Set down every record exactly as it appears.

- Opening Delimiter -

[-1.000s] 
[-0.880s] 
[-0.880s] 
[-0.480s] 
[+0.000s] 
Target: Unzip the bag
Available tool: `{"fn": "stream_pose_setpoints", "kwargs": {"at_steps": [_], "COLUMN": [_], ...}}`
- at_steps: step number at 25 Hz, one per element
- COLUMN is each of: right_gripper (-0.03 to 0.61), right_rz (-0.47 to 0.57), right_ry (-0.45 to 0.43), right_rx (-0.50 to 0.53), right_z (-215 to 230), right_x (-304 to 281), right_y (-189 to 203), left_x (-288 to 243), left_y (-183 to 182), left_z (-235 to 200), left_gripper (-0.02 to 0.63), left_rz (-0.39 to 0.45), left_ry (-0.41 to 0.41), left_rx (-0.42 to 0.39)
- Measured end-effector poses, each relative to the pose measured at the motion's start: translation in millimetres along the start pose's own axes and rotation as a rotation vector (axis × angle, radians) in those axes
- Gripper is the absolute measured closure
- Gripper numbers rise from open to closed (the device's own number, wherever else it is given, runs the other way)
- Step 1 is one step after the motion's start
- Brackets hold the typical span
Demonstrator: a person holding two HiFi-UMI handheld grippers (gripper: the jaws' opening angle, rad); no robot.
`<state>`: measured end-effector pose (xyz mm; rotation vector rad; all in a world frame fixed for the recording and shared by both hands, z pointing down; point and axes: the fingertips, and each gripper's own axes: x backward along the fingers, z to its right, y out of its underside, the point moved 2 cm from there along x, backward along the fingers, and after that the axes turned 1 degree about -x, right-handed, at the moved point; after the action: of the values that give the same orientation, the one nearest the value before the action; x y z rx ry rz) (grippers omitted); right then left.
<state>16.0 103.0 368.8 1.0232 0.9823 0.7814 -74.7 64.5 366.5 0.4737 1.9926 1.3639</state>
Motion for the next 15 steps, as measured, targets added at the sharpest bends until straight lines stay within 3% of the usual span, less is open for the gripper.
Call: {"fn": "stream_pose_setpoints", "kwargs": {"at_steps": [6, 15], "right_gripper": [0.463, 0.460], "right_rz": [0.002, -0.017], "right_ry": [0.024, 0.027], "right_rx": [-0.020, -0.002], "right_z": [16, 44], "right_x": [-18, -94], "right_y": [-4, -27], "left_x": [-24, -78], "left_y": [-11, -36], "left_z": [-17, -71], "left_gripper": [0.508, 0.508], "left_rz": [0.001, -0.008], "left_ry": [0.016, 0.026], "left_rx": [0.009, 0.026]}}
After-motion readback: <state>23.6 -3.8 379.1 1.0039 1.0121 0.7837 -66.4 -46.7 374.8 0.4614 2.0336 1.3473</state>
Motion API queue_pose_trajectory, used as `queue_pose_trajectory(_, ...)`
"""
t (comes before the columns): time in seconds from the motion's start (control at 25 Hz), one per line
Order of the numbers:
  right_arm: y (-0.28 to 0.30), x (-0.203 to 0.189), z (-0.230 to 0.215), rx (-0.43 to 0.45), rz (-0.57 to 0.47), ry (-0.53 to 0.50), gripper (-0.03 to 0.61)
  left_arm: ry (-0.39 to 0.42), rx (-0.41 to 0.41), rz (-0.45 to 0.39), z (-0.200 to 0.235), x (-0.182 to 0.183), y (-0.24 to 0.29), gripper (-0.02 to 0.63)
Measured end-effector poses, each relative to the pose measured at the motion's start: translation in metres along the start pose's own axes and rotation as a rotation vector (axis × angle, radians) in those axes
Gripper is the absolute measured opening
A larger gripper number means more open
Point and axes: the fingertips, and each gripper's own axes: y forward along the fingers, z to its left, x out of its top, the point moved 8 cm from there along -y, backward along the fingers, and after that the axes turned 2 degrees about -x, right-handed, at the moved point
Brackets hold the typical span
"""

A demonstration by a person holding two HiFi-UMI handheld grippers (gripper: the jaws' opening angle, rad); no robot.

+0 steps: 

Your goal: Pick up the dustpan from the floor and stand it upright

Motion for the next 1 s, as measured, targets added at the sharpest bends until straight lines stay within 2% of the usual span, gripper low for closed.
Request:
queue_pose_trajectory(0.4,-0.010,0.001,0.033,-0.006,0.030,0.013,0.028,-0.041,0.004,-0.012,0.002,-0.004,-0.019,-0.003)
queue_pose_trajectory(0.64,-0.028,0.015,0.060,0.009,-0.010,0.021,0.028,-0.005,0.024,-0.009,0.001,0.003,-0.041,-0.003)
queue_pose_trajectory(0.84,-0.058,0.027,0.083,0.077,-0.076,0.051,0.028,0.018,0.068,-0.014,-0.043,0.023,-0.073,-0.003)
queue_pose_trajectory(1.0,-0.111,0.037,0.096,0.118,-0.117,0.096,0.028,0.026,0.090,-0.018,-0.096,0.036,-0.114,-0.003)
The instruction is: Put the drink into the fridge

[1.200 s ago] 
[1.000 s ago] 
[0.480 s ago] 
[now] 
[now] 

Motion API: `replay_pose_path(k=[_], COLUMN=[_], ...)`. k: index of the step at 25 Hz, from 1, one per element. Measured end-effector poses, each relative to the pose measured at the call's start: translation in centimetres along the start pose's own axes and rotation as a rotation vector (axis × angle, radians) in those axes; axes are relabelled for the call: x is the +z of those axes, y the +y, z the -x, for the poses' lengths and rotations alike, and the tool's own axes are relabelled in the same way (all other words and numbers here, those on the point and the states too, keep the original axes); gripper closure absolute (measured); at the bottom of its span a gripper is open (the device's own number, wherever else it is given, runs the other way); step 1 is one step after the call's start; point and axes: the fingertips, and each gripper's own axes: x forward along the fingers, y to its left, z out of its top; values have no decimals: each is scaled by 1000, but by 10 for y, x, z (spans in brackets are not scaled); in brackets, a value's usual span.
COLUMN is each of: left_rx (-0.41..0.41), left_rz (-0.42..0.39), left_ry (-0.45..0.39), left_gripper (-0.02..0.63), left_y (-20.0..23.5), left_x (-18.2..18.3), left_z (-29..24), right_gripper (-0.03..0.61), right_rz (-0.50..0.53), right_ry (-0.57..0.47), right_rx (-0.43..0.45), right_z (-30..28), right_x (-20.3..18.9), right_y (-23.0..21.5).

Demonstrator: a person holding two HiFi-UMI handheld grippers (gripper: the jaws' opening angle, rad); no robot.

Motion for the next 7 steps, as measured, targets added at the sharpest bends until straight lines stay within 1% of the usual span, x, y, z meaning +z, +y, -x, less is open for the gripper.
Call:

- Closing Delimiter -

* WRITTEN ANSWER *
[-1.000s] 
[-0.880s] 
[-0.880s] 
[-0.480s] 
[+0.000s] 
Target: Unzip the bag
Available tool: `{"fn": "stream_pose_setpoints", "kwargs": {"at_steps": [_], "COLUMN": [_], ...}}`
- at_steps: step number at 25 Hz, one per element
- COLUMN is each of: right_gripper (-0.03 to 0.61), right_rz (-0.47 to 0.57), right_ry (-0.45 to 0.43), right_rx (-0.50 to 0.53), right_z (-215 to 230), right_x (-304 to 281), right_y (-189 to 203), left_x (-288 to 243), left_y (-183 to 182), left_z (-235 to 200), left_gripper (-0.02 to 0.63), left_rz (-0.39 to 0.45), left_ry (-0.41 to 0.41), left_rx (-0.42 to 0.39)
- Measured end-effector poses, each relative to the pose measured at the motion's start: translation in millimetres along the start pose's own axes and rotation as a rotation vector (axis × angle, radians) in those axes
- Gripper is the absolute measured closure
- Gripper numbers rise from open to closed (the device's own number, wherever else it is given, runs the other way)
- Step 1 is one step after the motion's start
- Brackets hold the typical span
Demonstrator: a person holding two HiFi-UMI handheld grippers (gripper: the jaws' opening angle, rad); no robot.
`<state>`: measured end-effector pose (xyz mm; rotation vector rad; all in a world frame fixed for the recording and shared by both hands, z pointing down; point and axes: the fingertips, and each gripper's own axes: x backward along the fingers, z to its right, y out of its underside, the point moved 2 cm from there along x, backward along the fingers, and after that the axes turned 1 degree about -x, right-handed, at the moved point; after the action: of the values that give the same orientation, the one nearest the value before the action; x y z rx ry rz) (grippers omitted); right then left.
<state>16.0 103.0 368.8 1.0232 0.9823 0.7814 -74.7 64.5 366.5 0.4737 1.9926 1.3639</state>
Motion for the next 15 steps, as measured, targets added at the sharpest bends until straight lines stay within 3% of the usual span, less is open for the gripper.
Call: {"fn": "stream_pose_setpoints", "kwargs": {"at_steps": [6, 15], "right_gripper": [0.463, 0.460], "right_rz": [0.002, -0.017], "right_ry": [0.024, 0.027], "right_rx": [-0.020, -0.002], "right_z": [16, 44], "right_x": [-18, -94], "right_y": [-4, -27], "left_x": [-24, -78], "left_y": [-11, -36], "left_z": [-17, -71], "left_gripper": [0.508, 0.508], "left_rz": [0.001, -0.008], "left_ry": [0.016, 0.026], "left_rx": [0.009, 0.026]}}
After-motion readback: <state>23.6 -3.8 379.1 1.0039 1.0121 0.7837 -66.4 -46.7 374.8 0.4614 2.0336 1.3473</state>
Motion API queue_pose_trajectory, used as `queue_pose_trajectory(_, ...)`
"""
t (comes before the columns): time in seconds from the motion's start (control at 25 Hz), one per line
Order of the numbers:
  right_arm: y (-0.28 to 0.30), x (-0.203 to 0.189), z (-0.230 to 0.215), rx (-0.43 to 0.45), rz (-0.57 to 0.47), ry (-0.53 to 0.50), gripper (-0.03 to 0.61)
  left_arm: ry (-0.39 to 0.42), rx (-0.41 to 0.41), rz (-0.45 to 0.39), z (-0.200 to 0.235), x (-0.182 to 0.183), y (-0.24 to 0.29), gripper (-0.02 to 0.63)
Measured end-effector poses, each relative to the pose measured at the motion's start: translation in metres along the start pose's own axes and rotation as a rotation vector (axis × angle, radians) in those axes
Gripper is the absolute measured opening
A larger gripper number means more open
Point and axes: the fingertips, and each gripper's own axes: y forward along the fingers, z to its left, x out of its top, the point moved 8 cm from there along -y, backward along the fingers, and after that the axes turned 2 degrees about -x, right-handed, at the moved point
Brackets hold the typical span
"""

A demonstration by a person holding two HiFi-UMI handheld grippers (gripper: the jaws' opening angle, rad); no robot.

+0 steps: 

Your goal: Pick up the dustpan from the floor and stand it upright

Motion for the next 1 s, as measured, targets added at the sharpest bends until straight lines stay within 2% of the usual span, gripper low for closed.
Request:
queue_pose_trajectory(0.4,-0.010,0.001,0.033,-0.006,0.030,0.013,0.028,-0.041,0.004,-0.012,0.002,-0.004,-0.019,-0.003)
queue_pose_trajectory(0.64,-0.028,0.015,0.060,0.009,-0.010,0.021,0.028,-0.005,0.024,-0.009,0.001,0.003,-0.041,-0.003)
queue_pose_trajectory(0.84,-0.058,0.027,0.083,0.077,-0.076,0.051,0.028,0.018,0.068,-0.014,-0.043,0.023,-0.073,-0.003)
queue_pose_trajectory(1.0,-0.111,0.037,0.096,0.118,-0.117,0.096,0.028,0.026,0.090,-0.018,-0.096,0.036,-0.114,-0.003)
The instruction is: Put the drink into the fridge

[1.200 s ago] 
[1.000 s ago] 
[0.480 s ago] 
[now] 
[now] 

Motion API: `replay_pose_path(k=[_], COLUMN=[_], ...)`. k: index of the step at 25 Hz, from 1, one per element. Measured end-effector poses, each relative to the pose measured at the call's start: translation in centimetres along the start pose's own axes and rotation as a rotation vector (axis × angle, radians) in those axes; axes are relabelled for the call: x is the +z of those axes, y the +y, z the -x, for the poses' lengths and rotations alike, and the tool's own axes are relabelled in the same way (all other words and numbers here, those on the point and the states too, keep the original axes); gripper closure absolute (measured); at the bottom of its span a gripper is open (the device's own number, wherever else it is given, runs the other way); step 1 is one step after the call's start; point and axes: the fingertips, and each gripper's own axes: x forward along the fingers, y to its left, z out of its top; values have no decimals: each is scaled by 1000, but by 10 for y, x, z (spans in brackets are not scaled); in brackets, a value's usual span.
COLUMN is each of: left_rx (-0.41..0.41), left_rz (-0.42..0.39), left_ry (-0.45..0.39), left_gripper (-0.02..0.63), left_y (-20.0..23.5), left_x (-18.2..18.3), left_z (-29..24), right_gripper (-0.03..0.61), right_rz (-0.50..0.53), right_ry (-0.57..0.47), right_rx (-0.43..0.45), right_z (-30..28), right_x (-20.3..18.9), right_y (-23.0..21.5).

Demonstrator: a person holding two HiFi-UMI handheld grippers (gripper: the jaws' opening angle, rad); no robot.

Motion for the next 7 steps, as measured, targets added at the sharpest bends until straight lines stay within 1% of the usual span, x, y, z meaning +z, +y, -x, less is open for the gripper.
Call:

This concludes the answer.